From the first line to the last, copy the listing exactly and omit the images.

*** Opening DATA SEGMENT ***

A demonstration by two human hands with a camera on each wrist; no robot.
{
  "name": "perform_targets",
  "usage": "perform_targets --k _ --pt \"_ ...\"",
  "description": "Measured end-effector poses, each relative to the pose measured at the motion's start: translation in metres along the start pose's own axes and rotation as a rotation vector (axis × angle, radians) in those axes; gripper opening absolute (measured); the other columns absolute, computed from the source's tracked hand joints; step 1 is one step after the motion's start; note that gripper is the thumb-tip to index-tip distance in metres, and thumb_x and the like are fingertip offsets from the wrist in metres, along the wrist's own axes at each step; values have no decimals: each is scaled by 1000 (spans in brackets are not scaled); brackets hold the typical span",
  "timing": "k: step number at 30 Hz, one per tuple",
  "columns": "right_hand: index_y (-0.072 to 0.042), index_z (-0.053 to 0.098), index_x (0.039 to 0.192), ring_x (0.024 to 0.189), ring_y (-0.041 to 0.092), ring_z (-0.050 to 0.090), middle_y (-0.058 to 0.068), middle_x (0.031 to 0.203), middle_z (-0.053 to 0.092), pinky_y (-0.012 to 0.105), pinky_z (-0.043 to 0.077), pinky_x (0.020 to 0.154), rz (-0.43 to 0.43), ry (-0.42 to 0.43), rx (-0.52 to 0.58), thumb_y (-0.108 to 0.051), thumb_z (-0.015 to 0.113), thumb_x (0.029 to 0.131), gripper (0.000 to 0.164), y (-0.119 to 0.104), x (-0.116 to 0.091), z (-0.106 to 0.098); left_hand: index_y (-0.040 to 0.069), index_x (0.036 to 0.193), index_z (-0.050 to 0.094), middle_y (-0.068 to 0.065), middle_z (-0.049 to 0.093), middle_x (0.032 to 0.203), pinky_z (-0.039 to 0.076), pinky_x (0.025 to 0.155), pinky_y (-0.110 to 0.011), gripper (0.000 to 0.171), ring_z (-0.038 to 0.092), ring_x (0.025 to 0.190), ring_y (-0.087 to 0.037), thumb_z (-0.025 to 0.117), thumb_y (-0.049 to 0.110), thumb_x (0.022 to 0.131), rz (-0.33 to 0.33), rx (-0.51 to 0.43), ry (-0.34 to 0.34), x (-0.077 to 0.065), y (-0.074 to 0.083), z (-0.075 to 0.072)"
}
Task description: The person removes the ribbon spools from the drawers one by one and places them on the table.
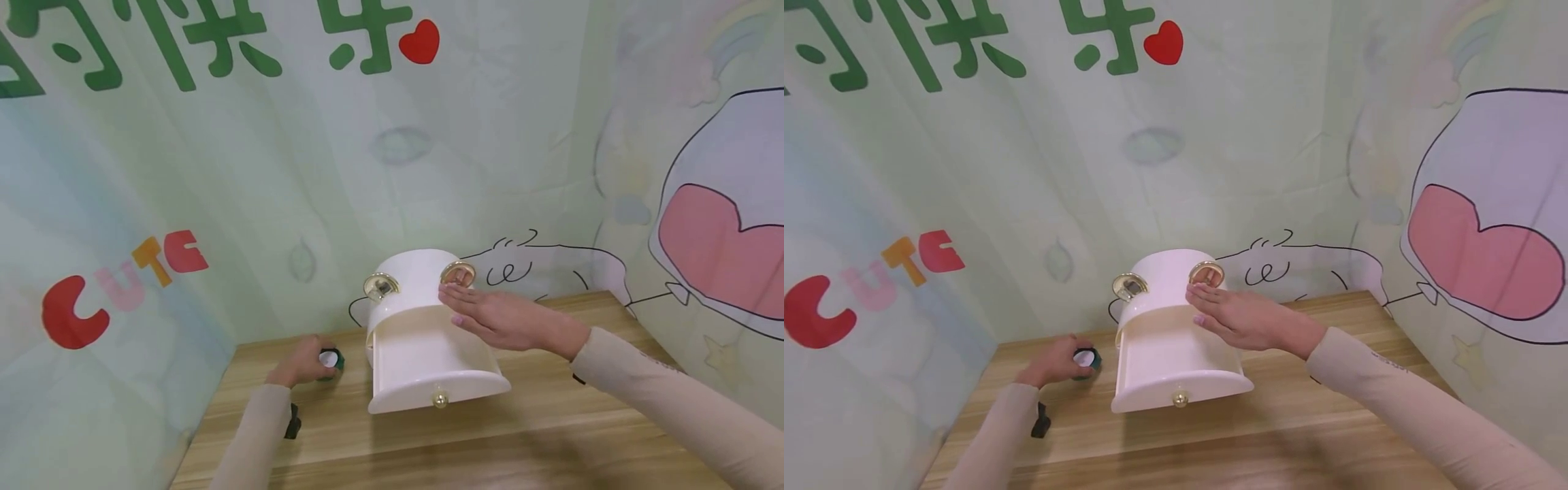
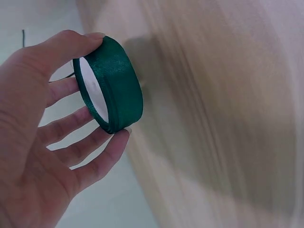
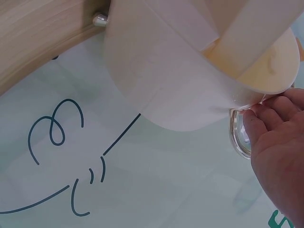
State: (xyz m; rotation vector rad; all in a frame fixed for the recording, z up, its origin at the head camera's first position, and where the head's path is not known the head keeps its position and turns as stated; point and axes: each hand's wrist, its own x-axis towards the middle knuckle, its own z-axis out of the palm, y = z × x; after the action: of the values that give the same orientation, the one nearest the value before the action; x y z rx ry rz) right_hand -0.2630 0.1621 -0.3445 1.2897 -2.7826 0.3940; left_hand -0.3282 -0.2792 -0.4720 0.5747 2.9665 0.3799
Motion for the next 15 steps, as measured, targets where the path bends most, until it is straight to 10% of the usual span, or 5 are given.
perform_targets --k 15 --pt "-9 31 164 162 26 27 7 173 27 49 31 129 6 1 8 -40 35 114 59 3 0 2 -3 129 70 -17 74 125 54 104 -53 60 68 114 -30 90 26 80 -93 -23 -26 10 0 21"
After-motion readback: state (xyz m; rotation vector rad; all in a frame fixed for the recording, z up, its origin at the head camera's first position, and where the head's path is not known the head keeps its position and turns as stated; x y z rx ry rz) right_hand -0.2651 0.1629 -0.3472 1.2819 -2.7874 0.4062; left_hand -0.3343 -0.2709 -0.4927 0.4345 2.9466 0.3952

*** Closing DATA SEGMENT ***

RESULT BELOW ->
A demonstration by two human hands with a camera on each wrist; no robot.
{
  "name": "perform_targets",
  "usage": "perform_targets --k _ --pt \"_ ...\"",
  "description": "Measured end-effector poses, each relative to the pose measured at the motion's start: translation in metres along the start pose's own axes and rotation as a rotation vector (axis × angle, radians) in those axes; gripper opening absolute (measured); the other columns absolute, computed from the source's tracked hand joints; step 1 is one step after the motion's start; note that gripper is the thumb-tip to index-tip distance in metres, and thumb_x and the like are fingertip offsets from the wrist in metres, along the wrist's own axes at each step; values have no decimals: each is scaled by 1000 (spans in brackets are not scaled); brackets hold the typical span",
  "timing": "k: step number at 30 Hz, one per tuple",
  "columns": "right_hand: index_y (-0.072 to 0.042), index_z (-0.053 to 0.098), index_x (0.039 to 0.192), ring_x (0.024 to 0.189), ring_y (-0.041 to 0.092), ring_z (-0.050 to 0.090), middle_y (-0.058 to 0.068), middle_x (0.031 to 0.203), middle_z (-0.053 to 0.092), pinky_y (-0.012 to 0.105), pinky_z (-0.043 to 0.077), pinky_x (0.020 to 0.154), rz (-0.43 to 0.43), ry (-0.42 to 0.43), rx (-0.52 to 0.58), thumb_y (-0.108 to 0.051), thumb_z (-0.015 to 0.113), thumb_x (0.029 to 0.131), gripper (0.000 to 0.164), y (-0.119 to 0.104), x (-0.116 to 0.091), z (-0.106 to 0.098); left_hand: index_y (-0.040 to 0.069), index_x (0.036 to 0.193), index_z (-0.050 to 0.094), middle_y (-0.068 to 0.065), middle_z (-0.049 to 0.093), middle_x (0.032 to 0.203), pinky_z (-0.039 to 0.076), pinky_x (0.025 to 0.155), pinky_y (-0.110 to 0.011), gripper (0.000 to 0.171), ring_z (-0.038 to 0.092), ring_x (0.025 to 0.190), ring_y (-0.087 to 0.037), thumb_z (-0.025 to 0.117), thumb_y (-0.049 to 0.110), thumb_x (0.022 to 0.131), rz (-0.33 to 0.33), rx (-0.51 to 0.43), ry (-0.34 to 0.34), x (-0.077 to 0.065), y (-0.074 to 0.083), z (-0.075 to 0.072)"
}
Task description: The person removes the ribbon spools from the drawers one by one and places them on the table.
State: (xyz m; rotation vector rad; all in a frame fixed for the recording, z up, its origin at the head camera's first position, and where the head's path is not known the head keeps its position and turns as stated; point and axes: each hand's wrist, its own x-axis towards the middle knuckle, its own z-axis out of the palm, y = z × x; after the action: of the values that give the same orientation, the one nearest the value before the action; x y z rx ry rz) right_hand -0.2630 0.1621 -0.3445 1.2897 -2.7826 0.3940; left_hand -0.3282 -0.2792 -0.4720 0.5747 2.9665 0.3799
Motion for the next 15 steps, as measured, targets where the path bends most, until it is straight to 10% of the usual span, or 5 are given.
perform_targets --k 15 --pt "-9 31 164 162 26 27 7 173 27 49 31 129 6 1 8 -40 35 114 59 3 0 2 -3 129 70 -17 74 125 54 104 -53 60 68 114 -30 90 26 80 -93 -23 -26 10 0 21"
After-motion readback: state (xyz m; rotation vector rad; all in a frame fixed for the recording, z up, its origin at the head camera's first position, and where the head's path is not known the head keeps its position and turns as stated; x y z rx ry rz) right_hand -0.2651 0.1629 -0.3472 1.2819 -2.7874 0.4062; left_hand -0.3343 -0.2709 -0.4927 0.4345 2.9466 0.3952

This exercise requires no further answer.